Los Angeles Sentinel: Lucas Museum Acquires African American Film History Archive ‘SEPARATE CINEMA’. “The Lucas Museum of Narrative Art, currently under construction in Los Angeles’s Exposition Park, is thrilled to announce its recent acquisition of the Separate Cinema Archive, which documents African American cinema history from 1904 to 2019.”
DigitalNC: New Additions of The Carolinian Added to DigitalNC. “Issues of The Carolinian, from 1962 to 1964, have now been added to DigitalNC thanks to our partner, Olivia Raney Local History Library. The Carolinian is an active newspaper still published out of Raleigh, N.C., covering local, regional, and national stories that impact and interest the African American community at large.”
Library of Congress: Frederick Douglass Newspapers, 1847-1874: Now Online. “The striking, forward-thinking motto, ‘Right Is of No Sex–Truth Is of No Color–God Is the Father of Us All, and All We Are Brethren,’ initially appeared on December 3, 1847 in the first issue of The North Star, the earliest newspaper African American abolitionist Frederick Douglass founded and edited. That issue is one of 568 now digitized and freely available in Frederick Douglass Newspapers, 1847-1874 on the Library of Congress website.”
Inside Indiana Business: Madam Walker Collection Digitized, Preserved. “The Indianapolis Historical Society has completed a 12-month-long project to digitize 40,000 historical papers and photographs associated with Indianapolis entrepreneur and philanthropist Madam C.J. Walker. Madam Walker’s beauty products empire made her one of the wealthiest women of the early 1900s.”
Sightlines: Years of ‘In Black America’ Radio Series Digitized, Made Public. “Covering a breathtaking swath of the African American experience — education, style, economics, social issues, sports, families, culture, literature, science and politics — ‘In Black America’ has featured interviews with luminaries including writer and photographer Gordon Parks, Sr.; dance pioneer and choreographer Alvin Ailey; the Rev. Jesse Jackson; architect John S. Chase, the first black architect licensed in Texas; poet Nikki Giovanni; and author Maya Angelou.”

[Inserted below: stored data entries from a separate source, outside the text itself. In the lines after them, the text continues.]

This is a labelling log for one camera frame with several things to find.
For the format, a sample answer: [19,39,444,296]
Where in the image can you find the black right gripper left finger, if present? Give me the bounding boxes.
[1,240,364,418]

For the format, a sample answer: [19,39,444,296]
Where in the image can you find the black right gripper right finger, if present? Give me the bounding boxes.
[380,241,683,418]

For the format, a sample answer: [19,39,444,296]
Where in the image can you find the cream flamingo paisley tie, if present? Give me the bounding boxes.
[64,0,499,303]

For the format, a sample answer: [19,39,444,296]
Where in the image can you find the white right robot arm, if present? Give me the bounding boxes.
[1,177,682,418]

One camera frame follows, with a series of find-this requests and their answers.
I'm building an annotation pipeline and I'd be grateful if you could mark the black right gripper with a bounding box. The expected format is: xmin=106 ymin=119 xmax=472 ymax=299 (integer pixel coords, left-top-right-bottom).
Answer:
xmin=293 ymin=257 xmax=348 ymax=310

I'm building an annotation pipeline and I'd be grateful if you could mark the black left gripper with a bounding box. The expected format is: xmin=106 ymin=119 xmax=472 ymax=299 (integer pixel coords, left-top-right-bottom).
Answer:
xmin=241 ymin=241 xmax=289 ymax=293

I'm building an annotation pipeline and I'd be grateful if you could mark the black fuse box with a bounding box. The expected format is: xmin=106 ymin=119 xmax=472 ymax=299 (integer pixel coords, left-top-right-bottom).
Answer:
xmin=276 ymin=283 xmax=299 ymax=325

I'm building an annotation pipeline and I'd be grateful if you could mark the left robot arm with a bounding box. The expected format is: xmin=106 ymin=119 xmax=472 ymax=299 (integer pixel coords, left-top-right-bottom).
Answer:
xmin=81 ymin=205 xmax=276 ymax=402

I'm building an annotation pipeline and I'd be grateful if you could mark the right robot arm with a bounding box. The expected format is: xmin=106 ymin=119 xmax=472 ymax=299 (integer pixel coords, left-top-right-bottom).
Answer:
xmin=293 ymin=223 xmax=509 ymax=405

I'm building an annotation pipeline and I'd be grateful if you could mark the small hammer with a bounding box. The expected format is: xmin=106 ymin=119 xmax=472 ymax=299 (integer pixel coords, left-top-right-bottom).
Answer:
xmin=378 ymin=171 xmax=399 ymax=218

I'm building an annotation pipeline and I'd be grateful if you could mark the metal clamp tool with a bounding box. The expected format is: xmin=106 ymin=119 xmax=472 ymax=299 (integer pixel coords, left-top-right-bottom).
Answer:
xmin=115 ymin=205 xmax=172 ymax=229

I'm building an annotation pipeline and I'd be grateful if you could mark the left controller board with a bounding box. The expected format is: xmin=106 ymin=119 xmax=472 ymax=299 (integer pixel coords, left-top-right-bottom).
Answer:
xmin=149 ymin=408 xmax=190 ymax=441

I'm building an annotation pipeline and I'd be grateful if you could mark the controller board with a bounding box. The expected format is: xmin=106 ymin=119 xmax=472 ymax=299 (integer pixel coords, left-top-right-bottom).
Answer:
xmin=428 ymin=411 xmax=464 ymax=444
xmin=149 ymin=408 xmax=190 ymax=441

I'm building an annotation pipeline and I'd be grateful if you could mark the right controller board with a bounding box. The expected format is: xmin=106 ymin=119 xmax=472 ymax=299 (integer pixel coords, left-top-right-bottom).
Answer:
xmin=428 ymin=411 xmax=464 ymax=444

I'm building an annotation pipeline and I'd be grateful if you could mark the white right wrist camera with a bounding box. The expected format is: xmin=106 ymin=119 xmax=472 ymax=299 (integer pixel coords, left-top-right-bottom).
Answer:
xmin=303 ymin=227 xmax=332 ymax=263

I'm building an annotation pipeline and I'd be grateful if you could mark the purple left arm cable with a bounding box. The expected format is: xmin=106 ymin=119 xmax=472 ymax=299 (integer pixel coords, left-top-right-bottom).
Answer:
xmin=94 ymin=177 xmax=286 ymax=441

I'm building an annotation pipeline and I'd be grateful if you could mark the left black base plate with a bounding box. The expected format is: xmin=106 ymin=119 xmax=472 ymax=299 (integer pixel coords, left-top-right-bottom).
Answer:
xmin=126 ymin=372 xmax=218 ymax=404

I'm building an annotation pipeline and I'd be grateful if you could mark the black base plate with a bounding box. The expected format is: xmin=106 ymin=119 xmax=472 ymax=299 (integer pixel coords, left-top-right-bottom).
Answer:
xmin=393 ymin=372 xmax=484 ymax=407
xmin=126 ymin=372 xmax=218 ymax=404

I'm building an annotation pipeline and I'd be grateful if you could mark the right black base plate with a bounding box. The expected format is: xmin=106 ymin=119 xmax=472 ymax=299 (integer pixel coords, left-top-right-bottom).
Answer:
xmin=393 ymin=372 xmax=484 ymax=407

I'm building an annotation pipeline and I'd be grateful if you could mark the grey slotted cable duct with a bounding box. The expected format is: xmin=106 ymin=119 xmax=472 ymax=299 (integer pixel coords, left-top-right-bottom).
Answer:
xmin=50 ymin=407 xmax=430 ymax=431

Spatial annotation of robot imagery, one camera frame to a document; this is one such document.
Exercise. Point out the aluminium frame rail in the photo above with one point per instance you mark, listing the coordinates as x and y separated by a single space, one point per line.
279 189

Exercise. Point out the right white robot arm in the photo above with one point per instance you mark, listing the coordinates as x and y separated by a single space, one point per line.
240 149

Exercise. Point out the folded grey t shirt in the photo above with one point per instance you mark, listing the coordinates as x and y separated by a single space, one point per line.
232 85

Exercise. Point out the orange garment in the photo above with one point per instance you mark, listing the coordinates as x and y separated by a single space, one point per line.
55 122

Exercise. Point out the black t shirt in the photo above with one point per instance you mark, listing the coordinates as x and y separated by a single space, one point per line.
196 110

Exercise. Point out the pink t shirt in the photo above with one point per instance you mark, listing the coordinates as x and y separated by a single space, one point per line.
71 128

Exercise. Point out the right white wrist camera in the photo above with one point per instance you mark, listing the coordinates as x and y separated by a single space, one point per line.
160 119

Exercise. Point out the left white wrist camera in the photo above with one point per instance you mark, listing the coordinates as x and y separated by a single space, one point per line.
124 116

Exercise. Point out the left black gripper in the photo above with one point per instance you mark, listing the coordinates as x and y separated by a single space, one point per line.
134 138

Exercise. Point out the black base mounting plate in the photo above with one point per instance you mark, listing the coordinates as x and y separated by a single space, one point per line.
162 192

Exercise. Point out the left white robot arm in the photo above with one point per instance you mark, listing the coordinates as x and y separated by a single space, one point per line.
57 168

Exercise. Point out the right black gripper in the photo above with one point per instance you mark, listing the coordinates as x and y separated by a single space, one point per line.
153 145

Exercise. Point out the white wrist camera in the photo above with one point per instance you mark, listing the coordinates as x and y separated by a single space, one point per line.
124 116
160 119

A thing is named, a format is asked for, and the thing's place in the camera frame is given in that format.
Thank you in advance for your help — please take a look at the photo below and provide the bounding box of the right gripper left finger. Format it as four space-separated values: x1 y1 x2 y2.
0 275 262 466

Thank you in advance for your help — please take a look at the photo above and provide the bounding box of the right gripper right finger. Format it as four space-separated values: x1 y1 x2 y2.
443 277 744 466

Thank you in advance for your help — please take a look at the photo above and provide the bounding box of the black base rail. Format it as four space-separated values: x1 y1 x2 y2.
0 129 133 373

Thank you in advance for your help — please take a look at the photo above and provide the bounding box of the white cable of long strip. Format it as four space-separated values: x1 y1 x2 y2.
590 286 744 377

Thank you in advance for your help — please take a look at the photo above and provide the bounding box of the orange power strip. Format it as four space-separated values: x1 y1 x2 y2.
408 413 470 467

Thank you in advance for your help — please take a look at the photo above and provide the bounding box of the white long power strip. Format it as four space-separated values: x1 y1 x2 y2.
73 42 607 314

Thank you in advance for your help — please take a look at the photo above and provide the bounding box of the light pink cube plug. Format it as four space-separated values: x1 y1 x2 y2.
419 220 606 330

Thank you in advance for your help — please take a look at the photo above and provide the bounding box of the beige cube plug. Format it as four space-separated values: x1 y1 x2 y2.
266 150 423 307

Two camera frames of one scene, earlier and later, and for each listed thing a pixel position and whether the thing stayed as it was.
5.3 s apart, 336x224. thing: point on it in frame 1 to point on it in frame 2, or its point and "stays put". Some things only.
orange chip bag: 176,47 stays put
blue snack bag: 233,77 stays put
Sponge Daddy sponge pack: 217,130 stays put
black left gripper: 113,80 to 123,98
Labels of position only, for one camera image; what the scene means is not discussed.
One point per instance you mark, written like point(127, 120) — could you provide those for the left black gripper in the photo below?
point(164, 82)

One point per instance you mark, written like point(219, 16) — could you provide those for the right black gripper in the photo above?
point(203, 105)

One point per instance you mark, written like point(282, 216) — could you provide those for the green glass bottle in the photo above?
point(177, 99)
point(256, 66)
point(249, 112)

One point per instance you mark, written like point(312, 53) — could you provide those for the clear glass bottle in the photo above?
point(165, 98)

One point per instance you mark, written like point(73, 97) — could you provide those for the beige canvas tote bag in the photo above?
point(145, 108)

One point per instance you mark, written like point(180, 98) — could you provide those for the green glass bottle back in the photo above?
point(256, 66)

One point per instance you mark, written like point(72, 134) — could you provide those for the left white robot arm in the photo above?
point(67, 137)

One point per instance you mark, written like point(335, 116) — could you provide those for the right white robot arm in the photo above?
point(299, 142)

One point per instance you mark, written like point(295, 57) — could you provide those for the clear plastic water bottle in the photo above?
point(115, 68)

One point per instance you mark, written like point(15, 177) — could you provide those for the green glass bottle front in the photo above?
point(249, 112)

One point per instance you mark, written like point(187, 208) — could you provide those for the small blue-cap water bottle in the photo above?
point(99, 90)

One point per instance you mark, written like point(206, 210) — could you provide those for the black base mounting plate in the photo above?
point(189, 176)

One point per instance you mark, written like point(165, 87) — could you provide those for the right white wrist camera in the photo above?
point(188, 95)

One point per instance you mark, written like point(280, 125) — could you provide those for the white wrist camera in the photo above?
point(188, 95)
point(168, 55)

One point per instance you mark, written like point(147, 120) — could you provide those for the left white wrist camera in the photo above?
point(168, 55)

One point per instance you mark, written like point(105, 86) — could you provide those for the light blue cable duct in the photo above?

Tennessee State Library and Archives: Mapping the Destruction of Tennessee’s African American Neighborhoods. (This link leads to a Facebook post.) “The ‘Mapping the Destruction of Tennessee’s African American Neighborhoods’ story map project details the often destructive impact of urban renewal and interstate projects of the mid-20th century on Tennessee’s African American communities. The project combines GIS software and primary sources to create an interactive exhibit whereby users can visualize the direct effects of these public works projects in cities across Tennessee.”
Museum Hue has created a map of what it describes as Culturally-specific museums created by people of color in the United States.. A clickable map on top and more detailed listings below. When you first look at the listings underneath you might think, “That’s not so many,” but it’s only a few of the over four dozen museums listed here, from the Somali Museum of Minnesota to the African American Museum in Philadelphia. Nice annotation.